**Task instructions:** Without any images, write the listing below out word for word.

§ §

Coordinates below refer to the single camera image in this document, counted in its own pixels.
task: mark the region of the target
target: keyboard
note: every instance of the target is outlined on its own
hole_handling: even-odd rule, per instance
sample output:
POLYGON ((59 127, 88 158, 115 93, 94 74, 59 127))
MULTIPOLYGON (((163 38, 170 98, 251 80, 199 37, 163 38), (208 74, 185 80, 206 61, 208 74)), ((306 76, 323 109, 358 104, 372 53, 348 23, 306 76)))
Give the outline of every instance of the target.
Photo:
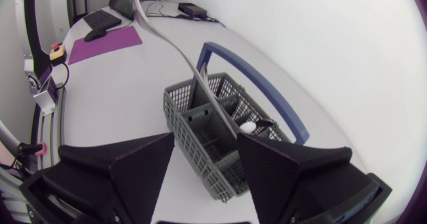
POLYGON ((93 29, 109 29, 120 25, 121 19, 113 16, 112 14, 107 13, 104 10, 98 10, 94 13, 91 13, 83 18, 86 23, 93 29))

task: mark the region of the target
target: black power adapter
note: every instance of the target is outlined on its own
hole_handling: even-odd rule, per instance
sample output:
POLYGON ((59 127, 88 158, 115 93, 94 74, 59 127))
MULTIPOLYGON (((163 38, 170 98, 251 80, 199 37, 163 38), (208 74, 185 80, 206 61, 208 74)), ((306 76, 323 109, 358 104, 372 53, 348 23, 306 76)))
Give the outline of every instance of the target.
POLYGON ((206 16, 207 13, 205 9, 198 7, 193 3, 180 3, 178 4, 178 10, 189 15, 190 17, 206 16))

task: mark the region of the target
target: pink connector
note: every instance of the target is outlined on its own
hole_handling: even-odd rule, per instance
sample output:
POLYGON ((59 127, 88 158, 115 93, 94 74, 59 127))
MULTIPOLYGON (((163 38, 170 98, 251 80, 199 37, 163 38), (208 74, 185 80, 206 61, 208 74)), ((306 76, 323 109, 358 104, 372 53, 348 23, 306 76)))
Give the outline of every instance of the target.
POLYGON ((45 154, 45 153, 46 153, 46 143, 44 143, 44 142, 39 142, 39 143, 38 143, 38 145, 41 145, 41 150, 40 150, 40 151, 38 151, 38 152, 36 152, 36 153, 34 153, 34 155, 36 155, 36 156, 41 156, 41 155, 43 155, 43 154, 45 154))

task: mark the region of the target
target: red button
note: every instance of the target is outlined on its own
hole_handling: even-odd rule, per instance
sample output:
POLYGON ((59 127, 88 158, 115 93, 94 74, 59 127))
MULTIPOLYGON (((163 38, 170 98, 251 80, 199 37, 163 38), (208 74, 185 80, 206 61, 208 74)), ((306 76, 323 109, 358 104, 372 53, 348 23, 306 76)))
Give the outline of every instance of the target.
POLYGON ((53 43, 51 47, 52 47, 52 49, 53 49, 53 50, 58 49, 58 47, 59 47, 59 42, 55 42, 55 43, 53 43))

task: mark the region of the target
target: purple mouse pad
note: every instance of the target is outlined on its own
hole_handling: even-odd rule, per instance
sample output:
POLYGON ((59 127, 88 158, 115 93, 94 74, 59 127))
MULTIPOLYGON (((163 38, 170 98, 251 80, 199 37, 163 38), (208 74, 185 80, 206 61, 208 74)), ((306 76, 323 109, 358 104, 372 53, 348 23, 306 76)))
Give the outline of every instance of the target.
POLYGON ((84 38, 78 39, 74 41, 68 65, 109 51, 139 44, 142 44, 142 40, 135 27, 132 26, 108 31, 105 36, 89 42, 85 42, 84 38))

§ §

**Written response:**
Coordinates below refer to the single camera image in this document, counted in its own pixels.
task: mark the region of the target
target: keyboard
note: every instance of the target is outlined on its own
hole_handling: even-odd rule, per instance
sample output:
POLYGON ((59 127, 88 158, 115 93, 94 74, 59 127))
MULTIPOLYGON (((163 38, 170 98, 251 80, 199 37, 163 38), (208 74, 185 80, 206 61, 208 74)), ((306 76, 323 109, 358 104, 372 53, 348 23, 306 76)))
Give the outline of every instance of the target.
Photo:
POLYGON ((93 29, 109 29, 120 25, 121 19, 113 16, 112 14, 107 13, 104 10, 98 10, 94 13, 91 13, 83 18, 86 23, 93 29))

task: mark the region of the target
target: black power adapter
note: every instance of the target is outlined on its own
hole_handling: even-odd rule, per instance
sample output:
POLYGON ((59 127, 88 158, 115 93, 94 74, 59 127))
MULTIPOLYGON (((163 38, 170 98, 251 80, 199 37, 163 38), (208 74, 185 80, 206 61, 208 74)), ((306 76, 323 109, 358 104, 372 53, 348 23, 306 76)))
Give the outline of every instance of the target.
POLYGON ((206 16, 207 13, 205 9, 198 7, 193 3, 180 3, 178 4, 178 10, 189 15, 190 17, 206 16))

task: mark the region of the target
target: pink connector
note: every instance of the target is outlined on its own
hole_handling: even-odd rule, per instance
sample output:
POLYGON ((59 127, 88 158, 115 93, 94 74, 59 127))
MULTIPOLYGON (((163 38, 170 98, 251 80, 199 37, 163 38), (208 74, 185 80, 206 61, 208 74)), ((306 76, 323 109, 358 104, 372 53, 348 23, 306 76)))
Give the outline of every instance of the target.
POLYGON ((45 154, 45 153, 46 153, 46 143, 44 143, 44 142, 39 142, 39 143, 38 143, 38 145, 41 145, 41 150, 40 150, 40 151, 38 151, 38 152, 36 152, 36 153, 34 153, 34 155, 36 155, 36 156, 41 156, 41 155, 43 155, 43 154, 45 154))

task: mark the region of the target
target: red button
note: every instance of the target is outlined on its own
hole_handling: even-odd rule, per instance
sample output:
POLYGON ((59 127, 88 158, 115 93, 94 74, 59 127))
MULTIPOLYGON (((163 38, 170 98, 251 80, 199 37, 163 38), (208 74, 185 80, 206 61, 208 74)), ((306 76, 323 109, 358 104, 372 53, 348 23, 306 76)))
Give the outline of every instance of the target.
POLYGON ((53 43, 51 47, 52 47, 52 49, 53 49, 53 50, 58 49, 58 47, 59 47, 59 42, 55 42, 55 43, 53 43))

task: mark the region of the target
target: purple mouse pad
note: every instance of the target is outlined on its own
hole_handling: even-odd rule, per instance
sample output:
POLYGON ((59 127, 88 158, 115 93, 94 74, 59 127))
MULTIPOLYGON (((163 38, 170 98, 251 80, 199 37, 163 38), (208 74, 185 80, 206 61, 208 74)), ((306 76, 323 109, 358 104, 372 53, 348 23, 306 76)))
Give the outline of every instance of the target.
POLYGON ((84 38, 78 39, 74 41, 68 65, 109 51, 139 44, 142 44, 142 40, 135 27, 132 26, 108 31, 105 36, 89 42, 85 42, 84 38))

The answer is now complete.